With the images removed, transcribe the listing that follows exactly.

#### Data extract

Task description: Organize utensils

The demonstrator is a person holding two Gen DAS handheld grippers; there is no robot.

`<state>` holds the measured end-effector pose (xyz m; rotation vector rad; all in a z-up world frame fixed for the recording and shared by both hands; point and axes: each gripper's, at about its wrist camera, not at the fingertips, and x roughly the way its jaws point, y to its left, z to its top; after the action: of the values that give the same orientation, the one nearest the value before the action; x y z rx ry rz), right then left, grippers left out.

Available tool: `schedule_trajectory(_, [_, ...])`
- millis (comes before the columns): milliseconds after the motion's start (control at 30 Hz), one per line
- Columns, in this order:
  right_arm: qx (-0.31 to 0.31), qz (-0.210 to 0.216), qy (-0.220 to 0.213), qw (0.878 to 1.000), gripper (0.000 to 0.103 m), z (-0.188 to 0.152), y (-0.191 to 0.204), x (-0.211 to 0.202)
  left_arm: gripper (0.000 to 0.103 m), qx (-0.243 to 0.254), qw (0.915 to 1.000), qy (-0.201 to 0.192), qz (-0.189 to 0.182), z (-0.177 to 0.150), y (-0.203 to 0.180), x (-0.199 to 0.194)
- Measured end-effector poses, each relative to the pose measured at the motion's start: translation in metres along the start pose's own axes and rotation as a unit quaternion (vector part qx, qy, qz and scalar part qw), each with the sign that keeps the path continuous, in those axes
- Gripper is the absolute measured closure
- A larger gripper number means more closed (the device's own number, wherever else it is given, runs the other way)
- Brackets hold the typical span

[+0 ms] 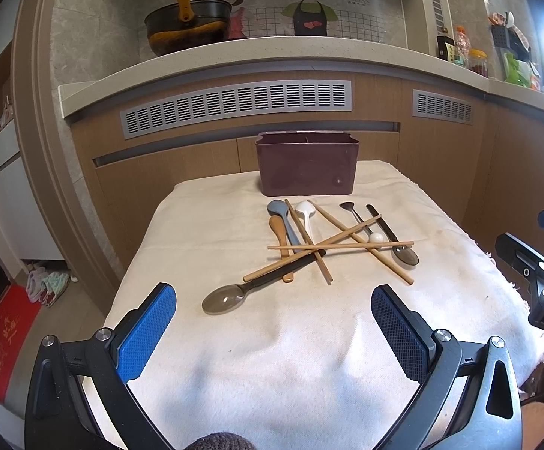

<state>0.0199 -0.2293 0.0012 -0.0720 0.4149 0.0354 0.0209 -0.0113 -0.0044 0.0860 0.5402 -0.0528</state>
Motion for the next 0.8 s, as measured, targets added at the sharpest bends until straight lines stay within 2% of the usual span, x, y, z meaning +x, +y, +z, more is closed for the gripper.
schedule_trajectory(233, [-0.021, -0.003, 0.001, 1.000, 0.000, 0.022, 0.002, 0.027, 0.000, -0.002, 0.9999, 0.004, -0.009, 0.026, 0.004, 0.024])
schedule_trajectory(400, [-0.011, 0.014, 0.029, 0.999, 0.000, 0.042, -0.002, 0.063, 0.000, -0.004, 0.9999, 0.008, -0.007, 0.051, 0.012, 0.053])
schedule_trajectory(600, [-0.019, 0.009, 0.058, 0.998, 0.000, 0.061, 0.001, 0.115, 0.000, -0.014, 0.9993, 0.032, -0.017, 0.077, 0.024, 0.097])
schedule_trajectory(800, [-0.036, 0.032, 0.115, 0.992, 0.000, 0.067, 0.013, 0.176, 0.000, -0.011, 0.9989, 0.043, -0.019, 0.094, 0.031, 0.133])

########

• Written solution:
Task description: Organize utensils

The demonstrator is a person holding two Gen DAS handheld grippers; there is no robot.

`<state>` holds the measured end-effector pose (xyz m; rotation vector rad; all in a z-up world frame fixed for the recording and shared by both hands; point and axes: each gripper's, at about its wrist camera, not at the fingertips, and x roughly the way its jaws point, y to its left, z to its top; after the action: of the values that give the same orientation, the one nearest the value before the action; x y z rx ry rz), right then left, grippers left out.

Available tool: `schedule_trajectory(_, [_, ...])`
- millis (comes before the columns): milliseconds after the motion's start (control at 30 Hz), one per line
- Columns, in this order:
  right_arm: qx (-0.31 to 0.31), qz (-0.210 to 0.216), qy (-0.220 to 0.213), qw (0.878 to 1.000), gripper (0.000 to 0.103 m), z (-0.188 to 0.152), y (-0.191 to 0.204), x (-0.211 to 0.202)
  left_arm: gripper (0.000 to 0.103 m), qx (-0.243 to 0.254), qw (0.915 to 1.000), qy (-0.201 to 0.192), qz (-0.189 to 0.182), z (-0.177 to 0.150), y (-0.203 to 0.180), x (-0.199 to 0.194)
- Measured end-effector poses, each relative to the pose measured at the motion's start: translation in metres along the start pose's own axes and rotation as a unit quaternion (vector part qx, qy, qz and scalar part qw), each with the sign that keeps the path continuous, in those axes
- Gripper is the absolute measured closure
- A larger gripper number means more closed (the device's own number, wherever else it is given, runs the other way)
- Brackets hold the typical span

[+0 ms] 

<state>0.0199 -0.2293 0.0012 -0.0720 0.4149 0.0354 0.0209 -0.0113 -0.0044 0.0860 0.5402 -0.0528</state>
Motion for the next 0.8 s, as measured, targets added at the sharpest bends until straight lines stay within 2% of the usual span, x, y, z meaning +x, +y, +z, more is closed for the gripper.
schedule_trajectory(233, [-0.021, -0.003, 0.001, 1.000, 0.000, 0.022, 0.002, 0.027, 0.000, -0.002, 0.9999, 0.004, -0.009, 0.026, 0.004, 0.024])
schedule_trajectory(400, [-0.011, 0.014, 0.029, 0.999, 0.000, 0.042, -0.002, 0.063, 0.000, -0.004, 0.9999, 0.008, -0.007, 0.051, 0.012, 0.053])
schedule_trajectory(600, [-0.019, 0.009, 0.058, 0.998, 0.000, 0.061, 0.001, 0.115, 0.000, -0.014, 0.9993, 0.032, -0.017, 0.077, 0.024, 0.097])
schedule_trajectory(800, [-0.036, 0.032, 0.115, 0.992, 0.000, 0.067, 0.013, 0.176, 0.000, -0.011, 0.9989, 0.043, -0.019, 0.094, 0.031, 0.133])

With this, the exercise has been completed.